Beaver Lake hides a lot of hidden gems, but one man's homemade submarine dives beneath the waves! We take you along for this underwater ride in this week's adventure Arkansas.
"We all live in a yellow submarine, a Yellow Submarine, a yellow submarine." While Scott Waters doesn't live in it, he built his yellow submarine himself and took us along as he tested it out beneath Beaver Lake. It took him over 5 years to build, and it's able to take two people down to depths of 350 feet.
"As long as I've known I've been interested, and I've been just all my life drawing blueprints and about 7 or 8 years ago is when I started building it."
Once construction on the submarine aptly named "Trustworthy" was complete, it was time to dive. "People always ask me if I was scared the first time and I wasn't, I was just really focused on driving it. The first time I was just bumping into everything but now I just can glide over the bottom."
Despite the water being murky, the visuals down below can offer so exciting surprises in Beaver Lake. "It's anything you would expect to see when you are SCUBA diving. At this lake there's all kinds of wrecks and different things for SCUBA divers to see and you'll never know what you'll run into."
Water's friend Mike Young, who owns KISS Rebreathers in Fort Smith, explains it doesn't exactly drive like a car. "It doesn't stop fast. It doesn't take off fast. And steering is very slow and so it's a bit difficult to drive."
Waters submarine doesn't offer regular tours for the public. However Young, who helped with parts of this sub, says there's plenty of ways to get involved in underwater exploration. He explains how his rebreathing equipment works. "It removed the CO2 and you add a little bit of oxygen. So you have a small container of oxygen you can dive for 6 to 10 hours on."

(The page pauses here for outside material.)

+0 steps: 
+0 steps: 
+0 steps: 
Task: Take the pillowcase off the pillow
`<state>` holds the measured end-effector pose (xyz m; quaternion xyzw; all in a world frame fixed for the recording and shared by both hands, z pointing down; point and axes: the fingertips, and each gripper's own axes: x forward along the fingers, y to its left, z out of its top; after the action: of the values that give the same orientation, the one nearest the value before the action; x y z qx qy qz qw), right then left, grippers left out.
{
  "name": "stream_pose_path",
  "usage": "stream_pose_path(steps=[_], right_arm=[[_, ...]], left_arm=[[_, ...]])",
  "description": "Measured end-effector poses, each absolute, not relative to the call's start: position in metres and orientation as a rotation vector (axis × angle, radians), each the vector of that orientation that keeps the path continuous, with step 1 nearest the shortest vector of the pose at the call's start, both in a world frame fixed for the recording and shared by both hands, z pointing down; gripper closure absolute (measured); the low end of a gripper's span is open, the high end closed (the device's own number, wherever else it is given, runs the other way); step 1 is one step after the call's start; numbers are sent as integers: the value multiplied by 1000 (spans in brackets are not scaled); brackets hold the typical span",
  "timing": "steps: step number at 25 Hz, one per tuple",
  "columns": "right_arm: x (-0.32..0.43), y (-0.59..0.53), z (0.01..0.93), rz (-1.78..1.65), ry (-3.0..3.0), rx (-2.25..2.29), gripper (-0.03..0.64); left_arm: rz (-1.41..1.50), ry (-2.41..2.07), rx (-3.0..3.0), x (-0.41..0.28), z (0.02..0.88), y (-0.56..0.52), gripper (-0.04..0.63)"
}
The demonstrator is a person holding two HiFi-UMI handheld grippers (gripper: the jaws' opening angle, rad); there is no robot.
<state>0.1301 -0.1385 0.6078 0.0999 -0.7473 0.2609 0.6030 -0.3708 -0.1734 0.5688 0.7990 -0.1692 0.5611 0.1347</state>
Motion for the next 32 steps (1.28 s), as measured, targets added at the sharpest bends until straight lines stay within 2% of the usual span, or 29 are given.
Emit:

Young says he spent over a year exploring the Blue Spring underwater cave system near Eureka Springs. He says the best way to get your feet wet is training, and to check out Discover SCUBA classes. "No cost for that, and you don't have to buy any equipment up front, and it gives you a chance to see if you like it or not before you invest any money in it."
Waters has more plans to take his submarine to shipwrecks off the coast of South Carolina.